= Louise Duprey =

British character actress (1957–2000)

Louise Duprey (26 April 1957 – February 2000) was a British character actress, best known for her 1993 stint as supermarket worker Amy Nelson in ITV1's soap opera, Coronation Street.

Duprey had been set for a long run in Coronation Street with her character being due to marry on-screen love interest, Andy McDonald. However, in late 1993, just as the wedding scenes were about to be recorded, Duprey suffered a breakdown and was sent home on leave. After it became apparent that she would not be well enough to return to the programme, a storywriters' conference was quickly convened and scripts redrafted. In the programme, viewers saw the engagement between the characters of Andy McDonald and Amy Nelson being hurriedly 'broken off' with another actress, Melanie Brown, being used in the final scenes to play the part of Nelson.
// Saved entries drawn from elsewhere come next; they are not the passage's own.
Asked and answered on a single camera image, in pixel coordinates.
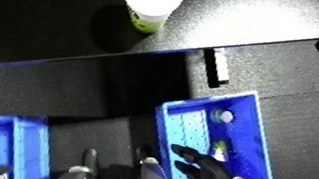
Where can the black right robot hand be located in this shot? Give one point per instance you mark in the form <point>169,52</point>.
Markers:
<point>213,172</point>

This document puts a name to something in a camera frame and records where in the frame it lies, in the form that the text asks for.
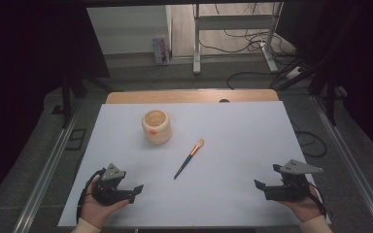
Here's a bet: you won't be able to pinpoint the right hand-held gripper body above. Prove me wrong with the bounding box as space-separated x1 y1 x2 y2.
264 158 323 203

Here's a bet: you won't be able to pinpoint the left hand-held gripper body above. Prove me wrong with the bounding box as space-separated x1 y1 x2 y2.
91 163 127 207

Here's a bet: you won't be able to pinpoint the cream ceramic cup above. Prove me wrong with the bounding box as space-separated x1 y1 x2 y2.
141 109 173 146

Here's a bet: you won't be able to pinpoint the makeup brush with gold ferrule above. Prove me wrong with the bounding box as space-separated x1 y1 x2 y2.
173 138 206 181

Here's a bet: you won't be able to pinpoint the person's right hand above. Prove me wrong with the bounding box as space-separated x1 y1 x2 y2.
276 186 324 223

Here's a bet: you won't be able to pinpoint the white table sheet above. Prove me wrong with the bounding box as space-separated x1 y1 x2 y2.
57 100 333 227

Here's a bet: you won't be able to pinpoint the black stand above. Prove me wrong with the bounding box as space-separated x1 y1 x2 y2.
51 72 115 129
270 3 349 126

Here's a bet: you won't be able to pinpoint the white power strip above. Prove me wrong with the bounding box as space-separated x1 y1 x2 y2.
284 65 303 81

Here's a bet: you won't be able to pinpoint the dark curtain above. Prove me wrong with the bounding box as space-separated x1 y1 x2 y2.
275 0 373 164
0 0 111 212

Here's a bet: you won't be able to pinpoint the colourful cartoon packet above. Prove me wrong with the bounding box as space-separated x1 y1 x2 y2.
152 34 171 67

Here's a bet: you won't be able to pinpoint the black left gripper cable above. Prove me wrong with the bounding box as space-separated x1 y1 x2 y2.
76 168 107 224

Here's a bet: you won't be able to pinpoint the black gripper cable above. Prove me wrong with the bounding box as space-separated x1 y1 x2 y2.
76 168 107 224
306 182 328 217

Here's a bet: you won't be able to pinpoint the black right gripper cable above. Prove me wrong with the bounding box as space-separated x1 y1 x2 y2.
306 182 328 217

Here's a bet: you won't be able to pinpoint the looped black floor cable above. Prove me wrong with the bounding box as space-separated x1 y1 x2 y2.
291 121 327 159

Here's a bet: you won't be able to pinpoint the aluminium floor rail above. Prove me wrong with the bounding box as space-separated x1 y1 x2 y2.
310 94 373 233
12 102 83 233

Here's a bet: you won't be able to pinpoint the black rectangular floor frame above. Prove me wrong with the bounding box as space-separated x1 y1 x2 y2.
64 128 87 151

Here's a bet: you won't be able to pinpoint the long black floor cable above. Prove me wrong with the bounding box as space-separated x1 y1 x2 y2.
225 70 275 90

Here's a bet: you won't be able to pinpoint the tangled black floor cables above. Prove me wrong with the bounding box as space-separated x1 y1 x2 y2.
198 3 297 56

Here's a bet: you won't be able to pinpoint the white metal stand frame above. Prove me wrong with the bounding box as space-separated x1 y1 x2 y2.
192 2 285 76

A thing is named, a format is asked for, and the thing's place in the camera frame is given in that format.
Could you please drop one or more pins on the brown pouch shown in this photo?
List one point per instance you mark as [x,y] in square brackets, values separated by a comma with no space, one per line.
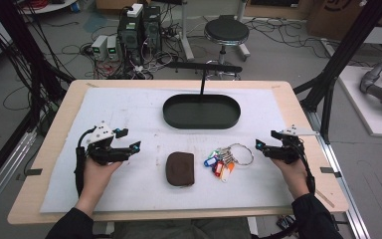
[180,168]

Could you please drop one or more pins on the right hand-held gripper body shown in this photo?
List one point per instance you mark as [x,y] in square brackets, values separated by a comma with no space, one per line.
[288,151]

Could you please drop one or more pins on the cardboard box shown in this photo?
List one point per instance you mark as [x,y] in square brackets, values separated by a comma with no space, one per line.
[331,18]

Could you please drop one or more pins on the grey tape piece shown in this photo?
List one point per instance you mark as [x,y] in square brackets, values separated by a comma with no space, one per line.
[330,171]
[33,172]

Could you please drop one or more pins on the grey power supply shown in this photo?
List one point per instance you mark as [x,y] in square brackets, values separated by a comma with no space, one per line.
[112,48]
[99,46]

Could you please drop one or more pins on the wooden table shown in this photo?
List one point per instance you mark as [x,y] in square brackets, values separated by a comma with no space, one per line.
[51,156]

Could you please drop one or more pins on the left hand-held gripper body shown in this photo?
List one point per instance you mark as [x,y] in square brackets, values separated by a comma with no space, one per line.
[101,151]

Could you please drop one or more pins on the white table leg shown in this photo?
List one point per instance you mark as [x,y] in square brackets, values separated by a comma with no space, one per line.
[186,33]

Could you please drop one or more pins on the white box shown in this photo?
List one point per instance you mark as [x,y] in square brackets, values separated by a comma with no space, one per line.
[135,10]

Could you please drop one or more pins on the aluminium rail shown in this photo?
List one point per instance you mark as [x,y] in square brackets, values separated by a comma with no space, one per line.
[3,172]
[341,172]

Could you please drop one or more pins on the white platform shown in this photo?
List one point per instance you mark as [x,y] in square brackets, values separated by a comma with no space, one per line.
[361,109]

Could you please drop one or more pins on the black computer tower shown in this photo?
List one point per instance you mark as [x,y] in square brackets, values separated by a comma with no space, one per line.
[129,36]
[152,30]

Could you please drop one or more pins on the person's left hand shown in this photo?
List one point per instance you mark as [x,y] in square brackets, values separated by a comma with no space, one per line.
[96,177]

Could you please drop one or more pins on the white table mat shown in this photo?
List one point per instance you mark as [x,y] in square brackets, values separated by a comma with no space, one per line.
[165,195]

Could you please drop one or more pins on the black round stool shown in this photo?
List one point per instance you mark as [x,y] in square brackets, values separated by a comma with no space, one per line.
[226,31]

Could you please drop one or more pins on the person's right hand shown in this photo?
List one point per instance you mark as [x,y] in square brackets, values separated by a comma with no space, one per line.
[293,176]

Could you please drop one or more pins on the black oval tray stand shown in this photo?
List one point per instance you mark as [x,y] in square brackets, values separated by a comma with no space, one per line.
[201,113]

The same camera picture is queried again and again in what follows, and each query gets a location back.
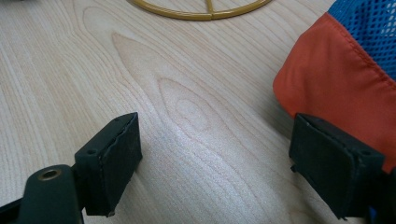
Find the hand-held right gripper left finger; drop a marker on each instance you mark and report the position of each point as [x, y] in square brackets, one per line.
[115, 168]

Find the orange and blue mesh cap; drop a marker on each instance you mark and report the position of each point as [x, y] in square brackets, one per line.
[339, 84]

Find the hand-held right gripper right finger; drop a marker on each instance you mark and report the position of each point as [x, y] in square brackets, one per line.
[330, 168]

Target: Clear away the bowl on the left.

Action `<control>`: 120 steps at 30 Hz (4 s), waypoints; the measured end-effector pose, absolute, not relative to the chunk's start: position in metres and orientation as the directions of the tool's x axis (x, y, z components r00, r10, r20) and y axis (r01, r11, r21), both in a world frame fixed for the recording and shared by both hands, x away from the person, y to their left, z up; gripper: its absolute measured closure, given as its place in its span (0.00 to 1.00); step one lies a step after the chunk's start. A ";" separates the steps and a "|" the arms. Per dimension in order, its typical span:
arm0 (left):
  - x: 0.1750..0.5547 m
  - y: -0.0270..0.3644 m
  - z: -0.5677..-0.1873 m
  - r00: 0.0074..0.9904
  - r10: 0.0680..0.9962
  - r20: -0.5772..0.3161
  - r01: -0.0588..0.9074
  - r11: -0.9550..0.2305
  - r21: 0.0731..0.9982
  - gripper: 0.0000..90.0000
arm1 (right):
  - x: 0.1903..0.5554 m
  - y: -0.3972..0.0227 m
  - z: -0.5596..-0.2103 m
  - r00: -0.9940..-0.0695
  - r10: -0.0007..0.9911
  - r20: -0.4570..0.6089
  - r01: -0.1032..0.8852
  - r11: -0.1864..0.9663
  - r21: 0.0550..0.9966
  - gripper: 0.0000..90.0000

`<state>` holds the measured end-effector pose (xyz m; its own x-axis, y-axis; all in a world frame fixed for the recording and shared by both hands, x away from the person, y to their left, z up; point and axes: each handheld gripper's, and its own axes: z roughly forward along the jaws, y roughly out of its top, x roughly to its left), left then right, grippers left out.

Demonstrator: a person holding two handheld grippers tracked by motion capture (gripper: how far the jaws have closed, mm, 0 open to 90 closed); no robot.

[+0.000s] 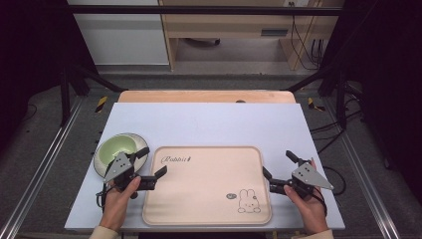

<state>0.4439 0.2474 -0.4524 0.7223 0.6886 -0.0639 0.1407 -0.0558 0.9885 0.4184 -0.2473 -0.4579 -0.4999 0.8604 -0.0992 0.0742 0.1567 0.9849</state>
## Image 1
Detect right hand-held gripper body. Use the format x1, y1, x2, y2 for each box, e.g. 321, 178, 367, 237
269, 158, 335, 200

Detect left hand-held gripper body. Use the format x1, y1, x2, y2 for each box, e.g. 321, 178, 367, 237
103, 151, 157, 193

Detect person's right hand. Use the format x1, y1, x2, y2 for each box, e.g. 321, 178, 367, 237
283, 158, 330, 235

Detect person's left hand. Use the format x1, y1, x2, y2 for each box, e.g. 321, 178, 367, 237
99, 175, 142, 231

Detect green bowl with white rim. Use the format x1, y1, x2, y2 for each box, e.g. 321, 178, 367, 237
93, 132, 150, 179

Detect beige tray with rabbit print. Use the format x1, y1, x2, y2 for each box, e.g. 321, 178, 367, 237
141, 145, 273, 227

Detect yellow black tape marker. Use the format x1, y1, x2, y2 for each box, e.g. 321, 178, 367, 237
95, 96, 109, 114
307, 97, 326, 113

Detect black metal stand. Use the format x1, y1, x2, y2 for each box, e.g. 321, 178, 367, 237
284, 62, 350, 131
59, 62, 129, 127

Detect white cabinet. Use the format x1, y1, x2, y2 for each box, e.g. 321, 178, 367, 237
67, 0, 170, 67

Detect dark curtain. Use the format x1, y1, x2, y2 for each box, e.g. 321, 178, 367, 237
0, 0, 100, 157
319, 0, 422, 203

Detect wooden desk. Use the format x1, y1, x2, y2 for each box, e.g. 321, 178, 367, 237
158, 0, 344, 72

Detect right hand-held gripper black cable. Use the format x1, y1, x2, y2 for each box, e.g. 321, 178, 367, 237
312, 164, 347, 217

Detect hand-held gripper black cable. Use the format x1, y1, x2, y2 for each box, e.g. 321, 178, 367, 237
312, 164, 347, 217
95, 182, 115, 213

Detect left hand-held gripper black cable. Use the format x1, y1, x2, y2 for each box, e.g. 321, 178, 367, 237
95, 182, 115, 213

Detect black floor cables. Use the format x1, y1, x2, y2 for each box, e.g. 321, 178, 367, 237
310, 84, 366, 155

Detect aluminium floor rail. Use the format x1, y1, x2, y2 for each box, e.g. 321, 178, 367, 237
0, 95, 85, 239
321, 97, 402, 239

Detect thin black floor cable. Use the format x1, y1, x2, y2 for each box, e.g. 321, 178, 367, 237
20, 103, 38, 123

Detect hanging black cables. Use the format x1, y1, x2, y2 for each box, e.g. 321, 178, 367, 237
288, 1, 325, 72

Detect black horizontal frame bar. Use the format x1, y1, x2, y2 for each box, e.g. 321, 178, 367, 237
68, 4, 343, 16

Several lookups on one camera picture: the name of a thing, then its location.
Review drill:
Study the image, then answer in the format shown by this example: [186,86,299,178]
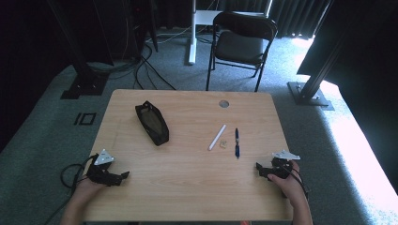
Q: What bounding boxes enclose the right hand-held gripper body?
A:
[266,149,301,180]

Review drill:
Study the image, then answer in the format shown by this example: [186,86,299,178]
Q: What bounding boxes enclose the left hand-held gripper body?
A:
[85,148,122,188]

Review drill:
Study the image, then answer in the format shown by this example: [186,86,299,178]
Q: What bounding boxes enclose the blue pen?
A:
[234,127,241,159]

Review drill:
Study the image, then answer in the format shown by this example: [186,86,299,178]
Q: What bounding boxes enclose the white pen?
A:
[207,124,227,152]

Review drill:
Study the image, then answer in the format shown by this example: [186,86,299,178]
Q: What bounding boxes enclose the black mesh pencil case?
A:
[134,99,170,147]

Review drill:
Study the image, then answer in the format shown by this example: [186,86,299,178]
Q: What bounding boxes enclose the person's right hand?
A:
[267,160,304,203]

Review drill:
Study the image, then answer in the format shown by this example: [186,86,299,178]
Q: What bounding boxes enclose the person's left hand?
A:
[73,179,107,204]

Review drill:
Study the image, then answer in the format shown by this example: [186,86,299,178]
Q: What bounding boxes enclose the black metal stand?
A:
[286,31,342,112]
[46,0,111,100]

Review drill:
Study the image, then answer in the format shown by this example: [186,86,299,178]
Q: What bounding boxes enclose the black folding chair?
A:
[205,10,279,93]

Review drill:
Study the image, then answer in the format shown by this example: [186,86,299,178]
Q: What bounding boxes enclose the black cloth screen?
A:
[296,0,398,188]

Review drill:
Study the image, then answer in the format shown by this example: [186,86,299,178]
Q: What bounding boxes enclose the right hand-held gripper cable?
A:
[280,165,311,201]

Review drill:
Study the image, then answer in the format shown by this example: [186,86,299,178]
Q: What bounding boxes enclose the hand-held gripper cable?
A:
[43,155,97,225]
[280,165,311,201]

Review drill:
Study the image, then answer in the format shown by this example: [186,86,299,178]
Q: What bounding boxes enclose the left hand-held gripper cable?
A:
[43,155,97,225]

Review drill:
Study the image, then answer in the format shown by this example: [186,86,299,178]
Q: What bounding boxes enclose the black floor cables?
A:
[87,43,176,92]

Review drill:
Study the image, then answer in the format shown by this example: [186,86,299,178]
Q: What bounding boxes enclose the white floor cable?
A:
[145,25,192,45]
Duprey had previously appeared in an episode of Bread. She also appeared as two different characters, in two episodes of One Foot in the Grave one of which was the One Foot in the Algarve special, which was to be her final television appearance in 1993.

==Personal life and death==
Duprey married Geoffrey Kasseum in 1976. The couple had one daughter together, Marcelle Duprey, who also become an actress.

After leaving Coronation Street, Duprey withdrew from the limelight altogether, moving back to her native Liverpool and became increasingly reclusive.

In February 2000, aged 42, she was found dead in a converted 1930s detached house which she had been renting in Mossley Hill near Liverpool University. The cause of death was established to be a drug overdose.